#### WORK REQUEST:
From the material below, please set down exactly the lines starting with the one with "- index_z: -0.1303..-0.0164" and going on through the one with "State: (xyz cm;", without a single picture.

#### DATA FOR THIS EXERCISE:
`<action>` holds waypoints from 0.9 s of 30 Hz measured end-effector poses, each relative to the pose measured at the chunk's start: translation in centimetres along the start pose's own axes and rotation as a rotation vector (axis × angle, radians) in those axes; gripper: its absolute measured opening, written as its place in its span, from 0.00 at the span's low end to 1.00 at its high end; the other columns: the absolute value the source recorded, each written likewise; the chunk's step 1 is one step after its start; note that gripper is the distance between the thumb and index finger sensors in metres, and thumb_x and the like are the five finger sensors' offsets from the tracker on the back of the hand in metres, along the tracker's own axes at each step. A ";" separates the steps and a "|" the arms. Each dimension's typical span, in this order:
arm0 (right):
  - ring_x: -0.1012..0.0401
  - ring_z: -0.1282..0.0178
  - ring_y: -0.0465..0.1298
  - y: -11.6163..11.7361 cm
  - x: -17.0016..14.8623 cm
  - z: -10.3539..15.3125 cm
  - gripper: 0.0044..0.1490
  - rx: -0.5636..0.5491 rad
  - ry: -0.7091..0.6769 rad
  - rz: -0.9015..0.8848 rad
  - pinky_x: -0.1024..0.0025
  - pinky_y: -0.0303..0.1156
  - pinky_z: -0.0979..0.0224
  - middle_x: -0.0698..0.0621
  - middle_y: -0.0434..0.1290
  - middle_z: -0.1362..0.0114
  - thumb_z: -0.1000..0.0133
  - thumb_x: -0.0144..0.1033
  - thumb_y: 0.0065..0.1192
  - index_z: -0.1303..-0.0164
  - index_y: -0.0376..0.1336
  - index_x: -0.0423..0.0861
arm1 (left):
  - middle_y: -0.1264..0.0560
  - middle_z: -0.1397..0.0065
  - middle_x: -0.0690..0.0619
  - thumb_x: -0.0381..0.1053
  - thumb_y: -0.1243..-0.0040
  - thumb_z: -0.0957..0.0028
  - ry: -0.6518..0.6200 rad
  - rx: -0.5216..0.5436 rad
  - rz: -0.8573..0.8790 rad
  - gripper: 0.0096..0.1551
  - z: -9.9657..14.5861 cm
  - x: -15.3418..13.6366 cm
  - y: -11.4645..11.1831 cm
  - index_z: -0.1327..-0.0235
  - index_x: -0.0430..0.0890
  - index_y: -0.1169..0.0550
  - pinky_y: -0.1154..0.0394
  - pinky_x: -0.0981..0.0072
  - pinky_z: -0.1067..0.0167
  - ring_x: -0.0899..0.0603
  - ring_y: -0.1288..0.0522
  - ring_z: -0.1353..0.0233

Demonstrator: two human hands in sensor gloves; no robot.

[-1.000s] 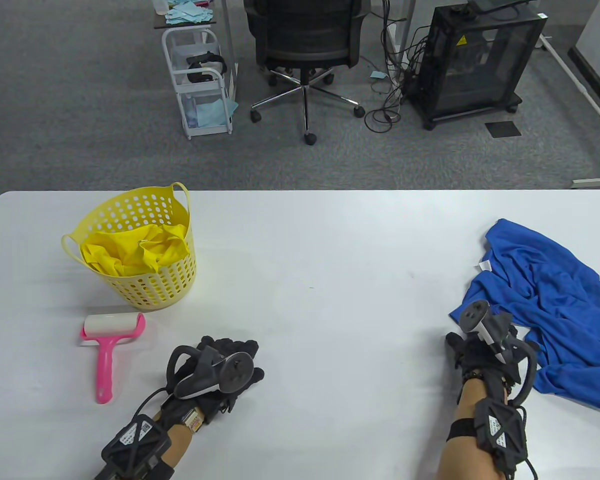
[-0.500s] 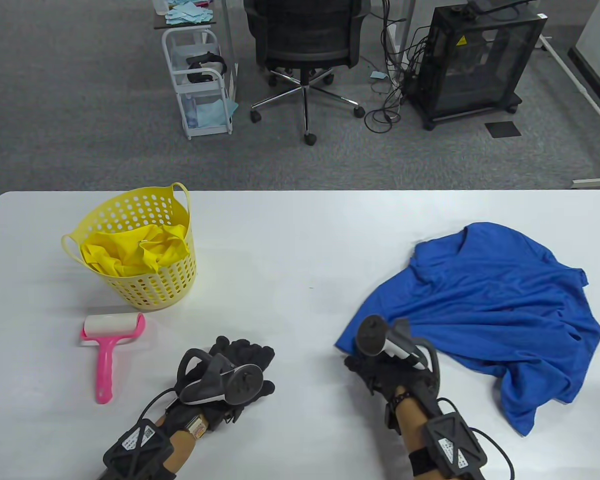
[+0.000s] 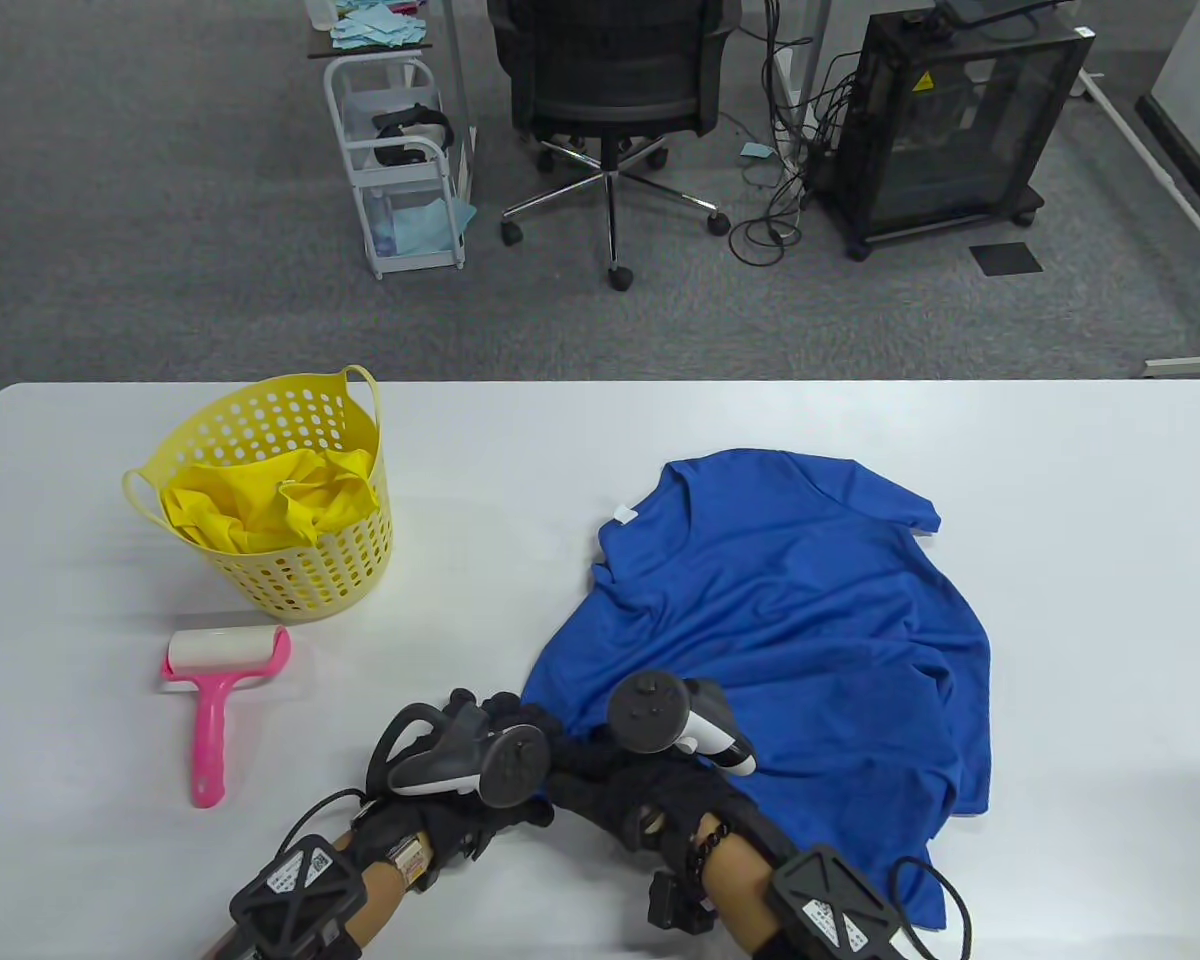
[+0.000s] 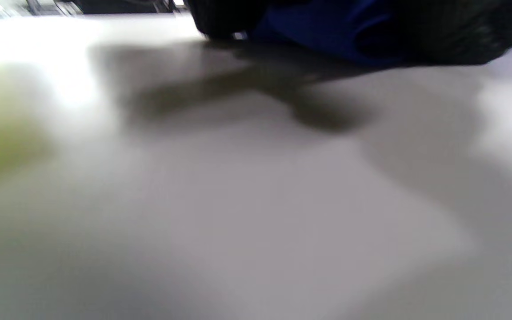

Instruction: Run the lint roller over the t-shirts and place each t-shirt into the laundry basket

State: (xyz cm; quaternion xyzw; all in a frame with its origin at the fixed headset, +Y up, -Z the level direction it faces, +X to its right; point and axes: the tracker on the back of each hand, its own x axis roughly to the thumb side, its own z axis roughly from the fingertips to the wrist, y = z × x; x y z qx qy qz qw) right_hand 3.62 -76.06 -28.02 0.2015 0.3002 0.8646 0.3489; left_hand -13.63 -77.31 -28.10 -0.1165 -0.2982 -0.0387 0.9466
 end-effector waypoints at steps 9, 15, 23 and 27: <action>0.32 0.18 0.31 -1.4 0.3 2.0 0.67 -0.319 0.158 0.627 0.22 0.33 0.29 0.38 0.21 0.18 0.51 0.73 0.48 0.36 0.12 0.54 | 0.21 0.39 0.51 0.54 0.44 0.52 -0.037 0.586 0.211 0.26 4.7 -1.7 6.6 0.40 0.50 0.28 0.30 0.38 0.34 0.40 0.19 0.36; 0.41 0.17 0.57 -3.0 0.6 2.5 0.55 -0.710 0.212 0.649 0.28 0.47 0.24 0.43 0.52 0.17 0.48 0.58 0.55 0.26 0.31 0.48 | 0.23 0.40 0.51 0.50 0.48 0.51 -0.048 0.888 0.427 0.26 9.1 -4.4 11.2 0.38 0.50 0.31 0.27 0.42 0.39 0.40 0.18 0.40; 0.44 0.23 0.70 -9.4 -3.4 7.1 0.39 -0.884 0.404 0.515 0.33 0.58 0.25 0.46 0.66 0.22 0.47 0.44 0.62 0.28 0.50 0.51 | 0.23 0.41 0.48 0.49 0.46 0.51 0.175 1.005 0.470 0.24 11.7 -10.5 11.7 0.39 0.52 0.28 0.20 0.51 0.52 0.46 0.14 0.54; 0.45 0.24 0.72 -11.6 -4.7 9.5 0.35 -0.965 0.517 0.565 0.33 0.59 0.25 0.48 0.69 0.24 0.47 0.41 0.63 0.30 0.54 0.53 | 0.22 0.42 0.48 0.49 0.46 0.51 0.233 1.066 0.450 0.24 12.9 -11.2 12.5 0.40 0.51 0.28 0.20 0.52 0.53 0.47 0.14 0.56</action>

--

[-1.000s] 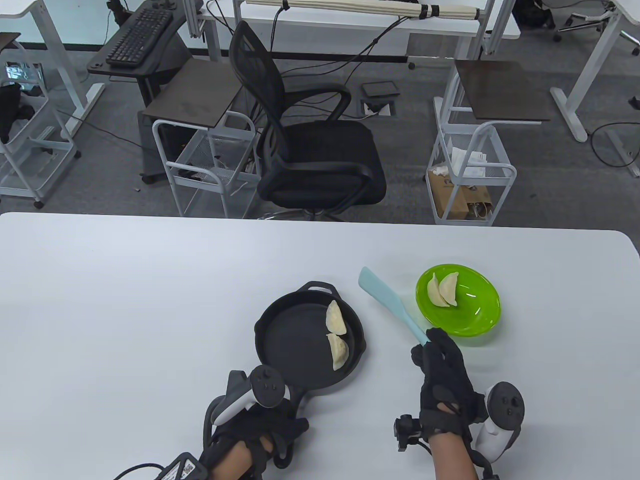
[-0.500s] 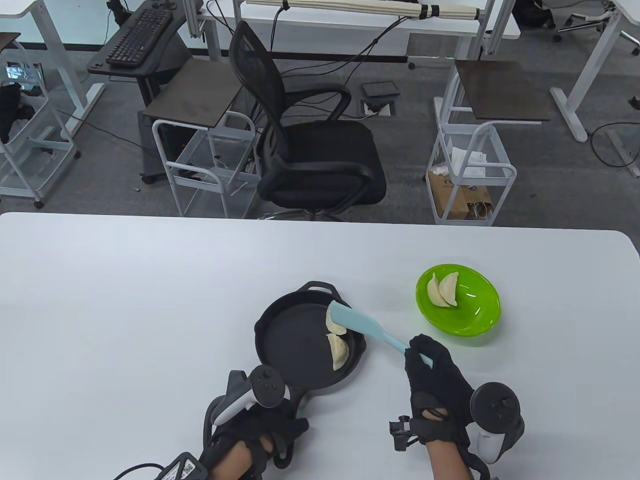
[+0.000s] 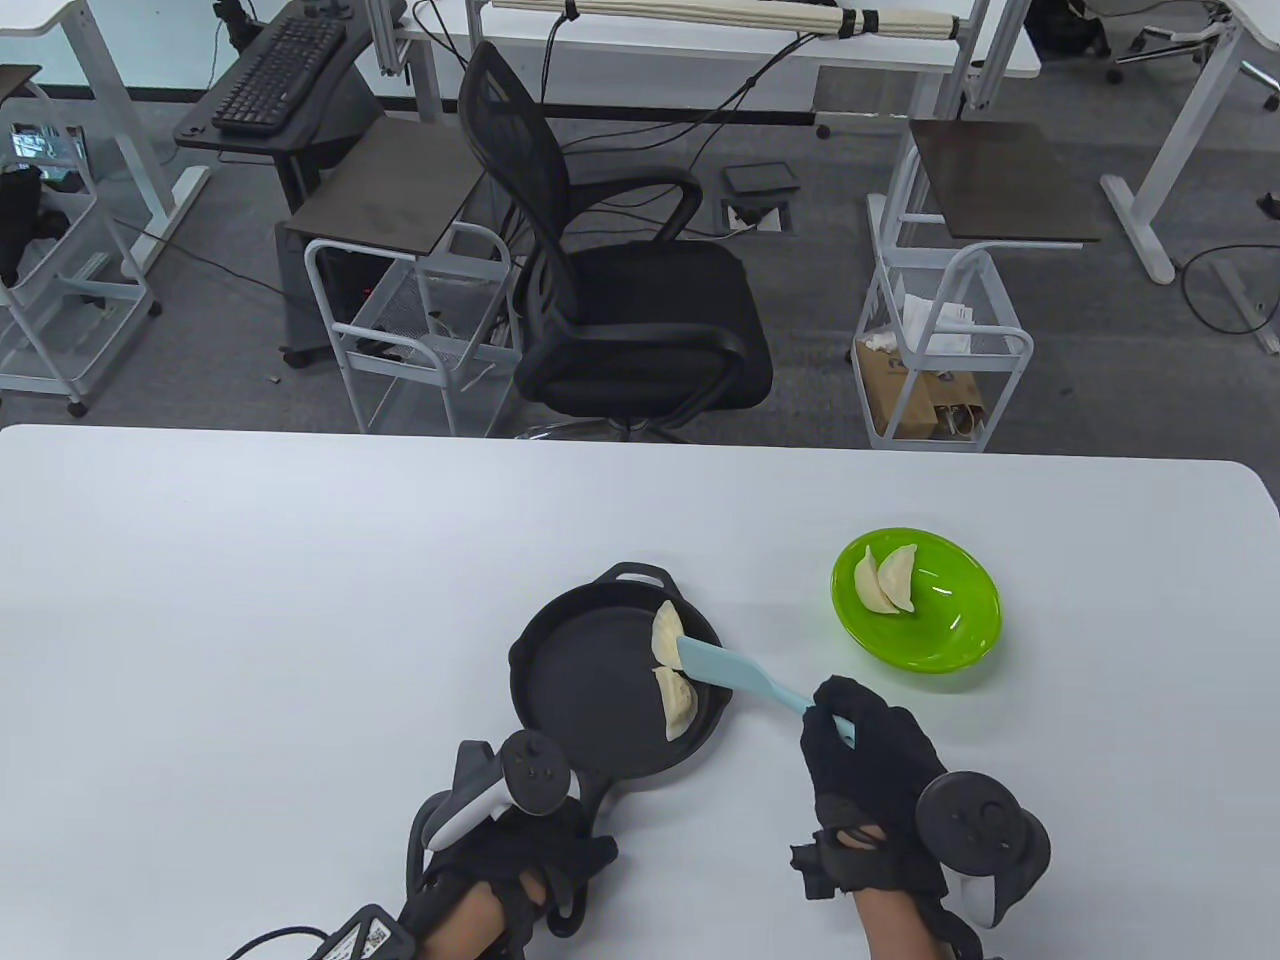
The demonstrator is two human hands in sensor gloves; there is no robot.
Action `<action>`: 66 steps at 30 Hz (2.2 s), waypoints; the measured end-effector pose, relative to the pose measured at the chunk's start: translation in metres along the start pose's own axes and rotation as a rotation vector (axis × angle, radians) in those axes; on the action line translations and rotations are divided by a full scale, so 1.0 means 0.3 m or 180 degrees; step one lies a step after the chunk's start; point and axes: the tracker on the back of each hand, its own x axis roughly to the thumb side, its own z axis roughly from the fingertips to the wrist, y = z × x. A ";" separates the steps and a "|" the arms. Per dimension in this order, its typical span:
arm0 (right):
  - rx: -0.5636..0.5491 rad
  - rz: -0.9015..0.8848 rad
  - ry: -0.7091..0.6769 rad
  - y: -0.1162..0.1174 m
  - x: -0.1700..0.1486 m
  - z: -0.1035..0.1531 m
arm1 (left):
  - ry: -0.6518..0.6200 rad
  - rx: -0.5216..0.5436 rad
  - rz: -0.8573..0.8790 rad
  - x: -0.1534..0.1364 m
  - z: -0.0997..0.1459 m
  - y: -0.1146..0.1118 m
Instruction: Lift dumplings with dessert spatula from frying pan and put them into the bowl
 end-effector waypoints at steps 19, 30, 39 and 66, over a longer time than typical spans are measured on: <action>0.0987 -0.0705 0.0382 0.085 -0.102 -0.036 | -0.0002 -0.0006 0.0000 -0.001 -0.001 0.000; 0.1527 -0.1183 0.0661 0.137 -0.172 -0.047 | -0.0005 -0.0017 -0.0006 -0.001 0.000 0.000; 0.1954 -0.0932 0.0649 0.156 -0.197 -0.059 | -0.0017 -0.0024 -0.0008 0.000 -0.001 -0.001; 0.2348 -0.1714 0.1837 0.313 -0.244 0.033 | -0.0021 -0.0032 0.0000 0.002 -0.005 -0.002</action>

#### WRITTEN SOLUTION:
  - index_z: -0.1303..-0.0164
  - index_y: -0.0376..0.1336
  - index_x: -0.0423..0.0861
arm1 (left):
  - middle_y: -0.1264..0.0560
  - middle_z: -0.1397..0.0065
  - middle_x: -0.0690..0.0619
  - thumb_x: -0.0381..0.1053
  - thumb_y: -0.1243..-0.0040
  - thumb_z: -0.0957..0.0028
  - ry: -0.6518..0.6200 rad
  - rx: -0.5216..0.5436 rad
  - rz: -0.8573..0.8790 rad
  - gripper: 0.0096..0.1551
  - z: -9.9657..14.5861 cm
  - x: -15.3418..13.6366 cm
  - y: -11.4645..11.1831 cm
  - index_z: -0.1327..-0.0235
  - index_x: -0.0430..0.0890
  - index_y: -0.1169..0.0550
  - pinky_y: -0.1154..0.0394
  - pinky_x: -0.0981..0.0072
  - pinky_z: -0.1067..0.0167
  - ring_x: -0.0899..0.0603
  - ring_y: -0.1288..0.0522
  - ring_z: -0.1353..0.0233

Demonstrator: two human hands in sensor gloves; no robot.

[-1.000s] 
[-0.500s] 
[+0.000s] 
[+0.000s] 

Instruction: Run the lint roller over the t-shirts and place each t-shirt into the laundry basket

State: (xyz cm; quaternion xyzw; all in a frame with its origin at the fixed headset, +Y up, -Z the level direction it faces, +X to its right; point and axes: the tracker on the back of each hand, its own x axis roughly to the thumb side, its own z axis roughly from the fingertips to the wrist, y = z × x; x y z qx qy qz qw) right_hand 3.62 -76.06 -28.02 0.2015 0.3002 0.8646 0.3489; left_hand -13.63 -77.31 -28.10 -0.1165 -0.2982 -0.0387 0.9466

No further output is required for this exercise.